Sí, pero, señor Perry permítame volver a “Don’t Stop believin’”… Ay, es inevitable volver a hablar de la canción por mucho que se haya demostrado que el disco es una obra maestra completa.
Y ¿por qué hay que volver una y otra vez sobre ella? Pues porque la canción se ha convertido en un himno generacional para varias generaciones distintas. La canción ha sobrevivido a modas, formatos, emisoras de radio, plataformas digitales y cambios de época. La canción que probablemente conocen millones de personas que nunca han escuchado otro tema de Escape o de Journey. Porque hay canciones de éxito y hay canciones que alcanzan una categoría diferente. Y “Don’t Stop believin’” es una de ellas. Con los riesgos de implica de ser hasta cansina, ¿verdad señor Perry? Por desgracia o por fortuna, siempre existirán canciones más grandes que sus autores, más grandes que sus intérpretes, más grandes incluso que el disco en el que aparecieron por primera vez. Más grandes que la vida.
Y estoy convencido que quizá su enorme éxito también haya sido el mayor problema de Escape. La canción proyecta una sombra tan gigantesca que a veces nos hace olvidar lo que hay detrás: uno de los álbumes más completos, equilibrados e influyentes que ha dado el rock melódico americano.

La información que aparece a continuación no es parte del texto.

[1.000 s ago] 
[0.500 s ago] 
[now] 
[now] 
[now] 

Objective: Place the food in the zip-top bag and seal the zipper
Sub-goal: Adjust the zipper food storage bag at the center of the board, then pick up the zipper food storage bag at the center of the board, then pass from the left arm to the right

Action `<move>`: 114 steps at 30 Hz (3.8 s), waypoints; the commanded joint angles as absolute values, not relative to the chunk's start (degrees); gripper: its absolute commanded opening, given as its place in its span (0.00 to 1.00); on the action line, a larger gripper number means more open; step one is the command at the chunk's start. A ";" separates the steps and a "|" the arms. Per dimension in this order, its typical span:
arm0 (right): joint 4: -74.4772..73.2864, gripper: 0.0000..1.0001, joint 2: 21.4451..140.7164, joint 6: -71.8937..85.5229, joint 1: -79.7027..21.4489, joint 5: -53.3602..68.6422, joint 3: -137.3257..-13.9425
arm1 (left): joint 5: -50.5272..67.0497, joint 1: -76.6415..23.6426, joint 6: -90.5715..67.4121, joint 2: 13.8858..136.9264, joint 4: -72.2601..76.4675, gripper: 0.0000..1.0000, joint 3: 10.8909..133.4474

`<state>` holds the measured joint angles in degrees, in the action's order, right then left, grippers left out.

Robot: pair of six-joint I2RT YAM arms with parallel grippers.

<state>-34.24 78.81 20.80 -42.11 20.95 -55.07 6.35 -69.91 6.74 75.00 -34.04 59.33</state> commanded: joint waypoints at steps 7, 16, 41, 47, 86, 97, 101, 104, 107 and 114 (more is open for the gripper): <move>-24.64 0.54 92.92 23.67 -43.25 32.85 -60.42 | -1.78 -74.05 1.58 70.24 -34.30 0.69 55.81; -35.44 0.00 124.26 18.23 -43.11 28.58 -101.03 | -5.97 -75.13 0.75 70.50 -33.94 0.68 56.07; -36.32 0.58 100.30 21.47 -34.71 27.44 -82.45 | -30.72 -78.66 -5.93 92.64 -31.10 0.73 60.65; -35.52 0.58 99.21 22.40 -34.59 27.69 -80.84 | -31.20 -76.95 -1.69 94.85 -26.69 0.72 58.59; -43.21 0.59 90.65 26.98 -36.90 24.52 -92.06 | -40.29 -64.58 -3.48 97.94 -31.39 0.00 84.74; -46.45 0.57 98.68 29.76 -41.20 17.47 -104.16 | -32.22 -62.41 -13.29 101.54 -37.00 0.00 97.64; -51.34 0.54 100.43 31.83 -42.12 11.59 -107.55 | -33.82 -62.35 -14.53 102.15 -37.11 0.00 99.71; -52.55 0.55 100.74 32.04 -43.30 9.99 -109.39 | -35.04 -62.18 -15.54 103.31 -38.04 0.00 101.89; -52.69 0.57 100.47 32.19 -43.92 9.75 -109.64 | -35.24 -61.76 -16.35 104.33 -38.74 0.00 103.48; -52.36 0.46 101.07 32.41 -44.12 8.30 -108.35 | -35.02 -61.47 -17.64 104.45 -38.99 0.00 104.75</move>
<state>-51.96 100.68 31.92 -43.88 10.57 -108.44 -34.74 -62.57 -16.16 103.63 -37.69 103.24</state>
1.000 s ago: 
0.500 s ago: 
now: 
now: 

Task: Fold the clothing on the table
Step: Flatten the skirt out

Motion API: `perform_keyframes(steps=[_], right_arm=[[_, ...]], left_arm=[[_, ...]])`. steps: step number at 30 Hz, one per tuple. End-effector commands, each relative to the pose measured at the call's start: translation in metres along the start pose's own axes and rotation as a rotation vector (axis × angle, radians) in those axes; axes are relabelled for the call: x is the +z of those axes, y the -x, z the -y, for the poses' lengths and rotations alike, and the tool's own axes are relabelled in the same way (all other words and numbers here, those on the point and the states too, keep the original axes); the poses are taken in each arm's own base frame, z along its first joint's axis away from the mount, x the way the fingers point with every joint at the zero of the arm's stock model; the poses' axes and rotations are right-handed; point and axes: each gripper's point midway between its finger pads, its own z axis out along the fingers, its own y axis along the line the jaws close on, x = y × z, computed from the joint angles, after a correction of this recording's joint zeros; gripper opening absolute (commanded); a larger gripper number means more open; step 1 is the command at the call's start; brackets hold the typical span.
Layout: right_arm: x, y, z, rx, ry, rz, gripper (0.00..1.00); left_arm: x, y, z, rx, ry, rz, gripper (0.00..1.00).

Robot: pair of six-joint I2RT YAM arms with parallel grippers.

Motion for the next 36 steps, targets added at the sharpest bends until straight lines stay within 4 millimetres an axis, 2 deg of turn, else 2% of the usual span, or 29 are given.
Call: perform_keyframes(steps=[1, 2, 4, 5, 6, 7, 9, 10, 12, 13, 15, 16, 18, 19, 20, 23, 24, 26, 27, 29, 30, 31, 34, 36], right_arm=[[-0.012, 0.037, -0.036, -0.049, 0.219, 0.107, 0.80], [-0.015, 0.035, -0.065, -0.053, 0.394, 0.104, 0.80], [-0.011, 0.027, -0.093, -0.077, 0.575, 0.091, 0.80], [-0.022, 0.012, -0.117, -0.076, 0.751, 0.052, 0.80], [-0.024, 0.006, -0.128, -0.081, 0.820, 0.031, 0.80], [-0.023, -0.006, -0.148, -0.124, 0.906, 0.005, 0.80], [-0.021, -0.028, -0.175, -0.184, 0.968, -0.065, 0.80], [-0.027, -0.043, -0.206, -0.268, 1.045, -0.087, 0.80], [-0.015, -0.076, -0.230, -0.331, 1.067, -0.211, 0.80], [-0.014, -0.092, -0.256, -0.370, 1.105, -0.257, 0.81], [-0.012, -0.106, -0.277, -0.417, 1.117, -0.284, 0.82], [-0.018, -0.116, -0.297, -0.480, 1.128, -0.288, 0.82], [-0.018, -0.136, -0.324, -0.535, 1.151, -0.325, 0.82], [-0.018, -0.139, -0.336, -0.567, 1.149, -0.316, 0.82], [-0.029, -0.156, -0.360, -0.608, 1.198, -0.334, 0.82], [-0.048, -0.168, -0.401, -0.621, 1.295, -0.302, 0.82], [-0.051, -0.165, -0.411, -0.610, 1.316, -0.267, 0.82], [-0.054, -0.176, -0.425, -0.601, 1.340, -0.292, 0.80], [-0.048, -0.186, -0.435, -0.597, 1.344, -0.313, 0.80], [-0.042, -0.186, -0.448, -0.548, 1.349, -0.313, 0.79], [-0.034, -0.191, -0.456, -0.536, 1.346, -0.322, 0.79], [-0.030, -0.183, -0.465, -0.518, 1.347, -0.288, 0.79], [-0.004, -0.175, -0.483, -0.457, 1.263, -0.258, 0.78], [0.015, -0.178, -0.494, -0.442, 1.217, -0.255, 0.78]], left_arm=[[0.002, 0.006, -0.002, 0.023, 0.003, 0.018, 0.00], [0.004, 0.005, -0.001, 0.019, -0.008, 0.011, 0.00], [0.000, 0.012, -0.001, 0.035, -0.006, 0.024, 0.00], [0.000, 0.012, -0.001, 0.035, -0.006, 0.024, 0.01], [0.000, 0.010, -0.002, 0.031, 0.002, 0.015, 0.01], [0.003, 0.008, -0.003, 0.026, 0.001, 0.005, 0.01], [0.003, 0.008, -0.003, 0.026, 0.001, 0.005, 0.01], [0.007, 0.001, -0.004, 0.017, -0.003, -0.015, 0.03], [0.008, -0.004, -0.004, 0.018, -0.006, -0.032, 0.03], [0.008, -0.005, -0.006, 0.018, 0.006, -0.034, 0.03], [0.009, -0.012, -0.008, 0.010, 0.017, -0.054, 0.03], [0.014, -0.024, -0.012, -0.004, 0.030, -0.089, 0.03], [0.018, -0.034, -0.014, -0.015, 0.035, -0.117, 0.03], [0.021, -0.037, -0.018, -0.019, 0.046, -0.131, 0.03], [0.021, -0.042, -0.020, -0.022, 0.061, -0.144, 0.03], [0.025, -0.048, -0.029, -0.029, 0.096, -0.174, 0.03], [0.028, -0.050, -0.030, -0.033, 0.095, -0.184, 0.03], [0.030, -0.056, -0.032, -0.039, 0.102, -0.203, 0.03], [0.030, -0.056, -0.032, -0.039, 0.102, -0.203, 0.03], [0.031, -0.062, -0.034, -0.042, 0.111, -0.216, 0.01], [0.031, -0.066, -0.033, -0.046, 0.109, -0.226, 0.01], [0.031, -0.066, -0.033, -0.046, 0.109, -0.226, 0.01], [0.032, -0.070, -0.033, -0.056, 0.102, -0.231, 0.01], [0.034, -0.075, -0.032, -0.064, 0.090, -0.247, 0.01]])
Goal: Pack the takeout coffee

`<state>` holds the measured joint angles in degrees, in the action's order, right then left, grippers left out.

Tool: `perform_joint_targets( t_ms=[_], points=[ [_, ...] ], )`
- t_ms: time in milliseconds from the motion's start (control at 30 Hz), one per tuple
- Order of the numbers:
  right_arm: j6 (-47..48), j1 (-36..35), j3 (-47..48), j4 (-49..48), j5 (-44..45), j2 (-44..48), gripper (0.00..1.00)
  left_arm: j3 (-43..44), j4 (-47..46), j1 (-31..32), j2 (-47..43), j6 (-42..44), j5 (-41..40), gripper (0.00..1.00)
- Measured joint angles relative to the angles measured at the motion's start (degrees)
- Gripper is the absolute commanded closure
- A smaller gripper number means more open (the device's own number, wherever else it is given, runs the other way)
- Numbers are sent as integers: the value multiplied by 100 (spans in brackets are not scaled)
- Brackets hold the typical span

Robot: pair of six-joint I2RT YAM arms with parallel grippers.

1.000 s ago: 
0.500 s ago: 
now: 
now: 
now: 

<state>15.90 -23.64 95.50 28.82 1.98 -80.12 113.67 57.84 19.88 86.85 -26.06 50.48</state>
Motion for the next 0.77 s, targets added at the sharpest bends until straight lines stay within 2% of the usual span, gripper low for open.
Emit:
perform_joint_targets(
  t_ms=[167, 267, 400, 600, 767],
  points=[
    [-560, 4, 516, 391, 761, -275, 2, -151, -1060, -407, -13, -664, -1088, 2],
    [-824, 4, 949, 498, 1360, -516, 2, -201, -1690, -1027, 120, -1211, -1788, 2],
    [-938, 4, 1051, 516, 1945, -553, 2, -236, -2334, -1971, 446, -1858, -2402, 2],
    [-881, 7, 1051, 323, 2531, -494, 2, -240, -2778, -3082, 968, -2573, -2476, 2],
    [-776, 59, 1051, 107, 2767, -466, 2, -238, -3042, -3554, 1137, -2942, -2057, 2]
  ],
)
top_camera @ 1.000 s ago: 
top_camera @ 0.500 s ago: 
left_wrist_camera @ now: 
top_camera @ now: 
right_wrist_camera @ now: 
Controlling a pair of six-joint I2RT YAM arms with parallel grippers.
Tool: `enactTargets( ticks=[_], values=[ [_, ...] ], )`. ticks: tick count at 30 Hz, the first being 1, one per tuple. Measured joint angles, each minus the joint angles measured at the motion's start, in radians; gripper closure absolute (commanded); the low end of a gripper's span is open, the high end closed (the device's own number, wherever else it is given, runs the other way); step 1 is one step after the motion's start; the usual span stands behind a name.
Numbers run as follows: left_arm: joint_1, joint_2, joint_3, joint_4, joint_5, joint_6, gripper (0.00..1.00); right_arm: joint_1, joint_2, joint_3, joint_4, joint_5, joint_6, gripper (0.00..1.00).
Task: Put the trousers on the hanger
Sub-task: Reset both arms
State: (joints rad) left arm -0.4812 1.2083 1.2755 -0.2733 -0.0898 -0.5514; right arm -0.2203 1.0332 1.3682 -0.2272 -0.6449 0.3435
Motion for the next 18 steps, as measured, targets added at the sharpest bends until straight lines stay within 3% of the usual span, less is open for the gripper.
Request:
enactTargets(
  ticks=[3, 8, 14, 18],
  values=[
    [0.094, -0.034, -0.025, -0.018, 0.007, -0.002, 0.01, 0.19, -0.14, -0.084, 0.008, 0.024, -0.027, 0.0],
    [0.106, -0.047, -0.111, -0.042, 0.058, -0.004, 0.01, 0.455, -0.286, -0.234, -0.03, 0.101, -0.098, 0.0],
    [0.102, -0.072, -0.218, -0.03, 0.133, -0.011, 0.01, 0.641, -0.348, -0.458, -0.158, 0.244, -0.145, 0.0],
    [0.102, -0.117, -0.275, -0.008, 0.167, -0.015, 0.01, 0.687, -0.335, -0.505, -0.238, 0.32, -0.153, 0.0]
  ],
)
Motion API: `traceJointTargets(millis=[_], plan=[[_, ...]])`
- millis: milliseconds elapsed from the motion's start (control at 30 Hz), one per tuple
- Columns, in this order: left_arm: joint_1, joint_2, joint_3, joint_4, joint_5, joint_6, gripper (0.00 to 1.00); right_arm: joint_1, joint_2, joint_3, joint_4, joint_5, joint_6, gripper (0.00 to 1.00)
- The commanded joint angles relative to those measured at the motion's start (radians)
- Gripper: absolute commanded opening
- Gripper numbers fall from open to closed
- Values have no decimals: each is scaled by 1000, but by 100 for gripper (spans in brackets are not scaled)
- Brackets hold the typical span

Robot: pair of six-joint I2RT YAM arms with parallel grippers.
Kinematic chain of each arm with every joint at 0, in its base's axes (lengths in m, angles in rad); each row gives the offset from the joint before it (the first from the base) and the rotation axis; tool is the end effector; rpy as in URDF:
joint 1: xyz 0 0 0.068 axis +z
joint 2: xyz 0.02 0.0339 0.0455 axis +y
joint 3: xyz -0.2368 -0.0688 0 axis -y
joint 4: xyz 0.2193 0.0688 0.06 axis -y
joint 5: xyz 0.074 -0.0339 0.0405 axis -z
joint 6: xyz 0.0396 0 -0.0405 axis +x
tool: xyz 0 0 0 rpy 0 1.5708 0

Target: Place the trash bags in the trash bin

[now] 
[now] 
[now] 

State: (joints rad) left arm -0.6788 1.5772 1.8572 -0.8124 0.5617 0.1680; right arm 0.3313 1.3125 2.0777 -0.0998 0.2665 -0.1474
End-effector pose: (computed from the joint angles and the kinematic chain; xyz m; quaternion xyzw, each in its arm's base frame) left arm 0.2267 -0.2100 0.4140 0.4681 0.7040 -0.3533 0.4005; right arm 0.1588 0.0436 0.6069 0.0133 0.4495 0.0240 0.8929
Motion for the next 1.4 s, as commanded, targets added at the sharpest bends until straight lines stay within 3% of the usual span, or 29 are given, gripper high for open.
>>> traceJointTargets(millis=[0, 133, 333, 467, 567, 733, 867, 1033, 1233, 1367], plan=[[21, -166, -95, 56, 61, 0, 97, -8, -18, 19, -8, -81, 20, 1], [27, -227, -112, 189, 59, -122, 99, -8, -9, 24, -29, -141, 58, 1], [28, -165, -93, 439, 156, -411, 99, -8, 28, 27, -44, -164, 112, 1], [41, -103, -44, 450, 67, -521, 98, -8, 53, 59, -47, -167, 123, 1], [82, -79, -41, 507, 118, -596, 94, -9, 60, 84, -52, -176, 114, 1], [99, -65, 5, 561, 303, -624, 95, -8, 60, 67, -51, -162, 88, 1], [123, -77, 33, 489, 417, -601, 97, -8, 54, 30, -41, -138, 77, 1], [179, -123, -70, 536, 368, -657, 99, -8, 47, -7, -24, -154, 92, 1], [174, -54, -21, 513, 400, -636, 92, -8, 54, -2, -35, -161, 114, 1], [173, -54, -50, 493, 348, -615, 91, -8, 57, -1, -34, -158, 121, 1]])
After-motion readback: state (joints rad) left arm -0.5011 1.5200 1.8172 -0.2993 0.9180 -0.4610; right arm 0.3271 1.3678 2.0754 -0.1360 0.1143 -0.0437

Por eso, estoy seguro que Steve Perry pide que cada vez que alguien pinche este disco en el plato, debe intentar de olvidarse durante un momento del himno universal en el que terminó convirtiéndose su tema más famoso porque lo interesante es descubrir que tras la luminosa y cegadora “Don’t stop believin’” hay un álbum aún mejor de lo que recordábamos.
PD: Producido por Mike Stone (Queen, Asia, Whitesnake…) y Kevin Elson. La ilustración es del artista Stanley Mouse (Grateful dead) y el título del disco tipográficamente no es ESCAPE sino ESC4P3. Mi versión es una reedición en 180 gramos muy chula.